§ Exercise brief:
Once you find the line with "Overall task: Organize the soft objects" in the data that follows, repeat it and every line after it exactly, through the line with "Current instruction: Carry".

Records contained in a dataset
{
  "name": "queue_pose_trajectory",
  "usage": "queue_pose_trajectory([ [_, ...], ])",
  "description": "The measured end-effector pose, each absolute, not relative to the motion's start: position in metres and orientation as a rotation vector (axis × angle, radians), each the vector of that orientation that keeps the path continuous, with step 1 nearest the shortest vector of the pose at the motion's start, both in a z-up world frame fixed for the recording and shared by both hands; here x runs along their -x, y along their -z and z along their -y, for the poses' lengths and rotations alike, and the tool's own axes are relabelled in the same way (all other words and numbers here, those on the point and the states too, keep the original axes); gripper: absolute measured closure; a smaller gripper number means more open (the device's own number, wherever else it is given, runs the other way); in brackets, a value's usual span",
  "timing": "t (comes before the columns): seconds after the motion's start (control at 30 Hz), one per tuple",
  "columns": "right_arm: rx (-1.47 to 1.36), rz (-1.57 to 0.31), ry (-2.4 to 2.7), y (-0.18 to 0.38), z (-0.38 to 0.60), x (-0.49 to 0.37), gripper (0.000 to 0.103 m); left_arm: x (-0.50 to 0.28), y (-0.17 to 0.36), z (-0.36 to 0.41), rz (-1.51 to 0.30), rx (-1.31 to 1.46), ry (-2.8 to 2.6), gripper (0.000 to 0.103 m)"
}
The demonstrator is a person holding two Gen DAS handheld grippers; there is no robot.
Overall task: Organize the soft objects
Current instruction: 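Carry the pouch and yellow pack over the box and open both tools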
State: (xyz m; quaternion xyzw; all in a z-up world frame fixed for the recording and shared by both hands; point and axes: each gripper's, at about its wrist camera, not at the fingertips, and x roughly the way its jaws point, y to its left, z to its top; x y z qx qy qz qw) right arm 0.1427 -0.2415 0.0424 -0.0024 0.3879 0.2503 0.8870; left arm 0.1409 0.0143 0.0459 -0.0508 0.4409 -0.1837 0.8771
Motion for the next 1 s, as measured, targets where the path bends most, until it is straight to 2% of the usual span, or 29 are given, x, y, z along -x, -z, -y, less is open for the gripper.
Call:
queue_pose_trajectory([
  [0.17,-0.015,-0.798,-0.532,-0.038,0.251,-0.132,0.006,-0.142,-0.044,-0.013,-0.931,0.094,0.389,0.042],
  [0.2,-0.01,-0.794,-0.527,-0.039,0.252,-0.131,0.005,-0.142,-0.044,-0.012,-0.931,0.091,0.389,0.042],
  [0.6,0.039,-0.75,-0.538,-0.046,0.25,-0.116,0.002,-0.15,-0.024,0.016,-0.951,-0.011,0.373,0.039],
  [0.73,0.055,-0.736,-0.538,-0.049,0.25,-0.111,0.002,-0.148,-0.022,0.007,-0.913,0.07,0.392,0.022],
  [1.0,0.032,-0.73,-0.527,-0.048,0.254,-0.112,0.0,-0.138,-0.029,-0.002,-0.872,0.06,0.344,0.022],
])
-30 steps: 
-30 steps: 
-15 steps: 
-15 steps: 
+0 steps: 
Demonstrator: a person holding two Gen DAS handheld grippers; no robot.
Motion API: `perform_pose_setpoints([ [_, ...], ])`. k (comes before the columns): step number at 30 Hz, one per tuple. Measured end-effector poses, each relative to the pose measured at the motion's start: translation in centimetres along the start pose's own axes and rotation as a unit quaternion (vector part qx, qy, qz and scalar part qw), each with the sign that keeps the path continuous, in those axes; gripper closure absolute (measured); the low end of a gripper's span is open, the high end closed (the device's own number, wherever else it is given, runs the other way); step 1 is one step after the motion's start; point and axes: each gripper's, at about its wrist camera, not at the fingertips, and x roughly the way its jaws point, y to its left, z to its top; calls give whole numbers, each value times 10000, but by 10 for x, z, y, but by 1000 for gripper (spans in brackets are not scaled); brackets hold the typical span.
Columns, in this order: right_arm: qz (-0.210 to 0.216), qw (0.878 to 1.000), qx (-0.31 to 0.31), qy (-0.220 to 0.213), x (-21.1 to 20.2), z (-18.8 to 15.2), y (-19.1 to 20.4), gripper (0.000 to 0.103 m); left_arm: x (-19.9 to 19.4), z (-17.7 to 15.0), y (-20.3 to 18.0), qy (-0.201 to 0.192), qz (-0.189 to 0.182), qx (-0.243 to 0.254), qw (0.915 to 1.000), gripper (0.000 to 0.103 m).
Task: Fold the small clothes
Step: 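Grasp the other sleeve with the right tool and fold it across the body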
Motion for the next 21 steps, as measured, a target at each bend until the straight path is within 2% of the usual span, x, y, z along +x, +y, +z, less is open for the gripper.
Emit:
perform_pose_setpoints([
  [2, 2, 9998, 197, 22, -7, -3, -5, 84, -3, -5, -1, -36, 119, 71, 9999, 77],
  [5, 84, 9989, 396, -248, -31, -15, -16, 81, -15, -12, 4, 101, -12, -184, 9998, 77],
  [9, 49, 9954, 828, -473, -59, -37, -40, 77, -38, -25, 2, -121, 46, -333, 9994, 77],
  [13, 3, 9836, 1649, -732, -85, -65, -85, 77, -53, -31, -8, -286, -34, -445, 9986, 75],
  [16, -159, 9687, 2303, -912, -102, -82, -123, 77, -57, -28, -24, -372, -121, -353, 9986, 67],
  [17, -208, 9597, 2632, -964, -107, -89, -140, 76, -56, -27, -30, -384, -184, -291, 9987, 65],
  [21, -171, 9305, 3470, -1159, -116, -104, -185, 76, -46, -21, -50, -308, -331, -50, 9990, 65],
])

§ Response area:
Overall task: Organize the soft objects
Current instruction: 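Carry the pouch and yellow pack over the box and open both tools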

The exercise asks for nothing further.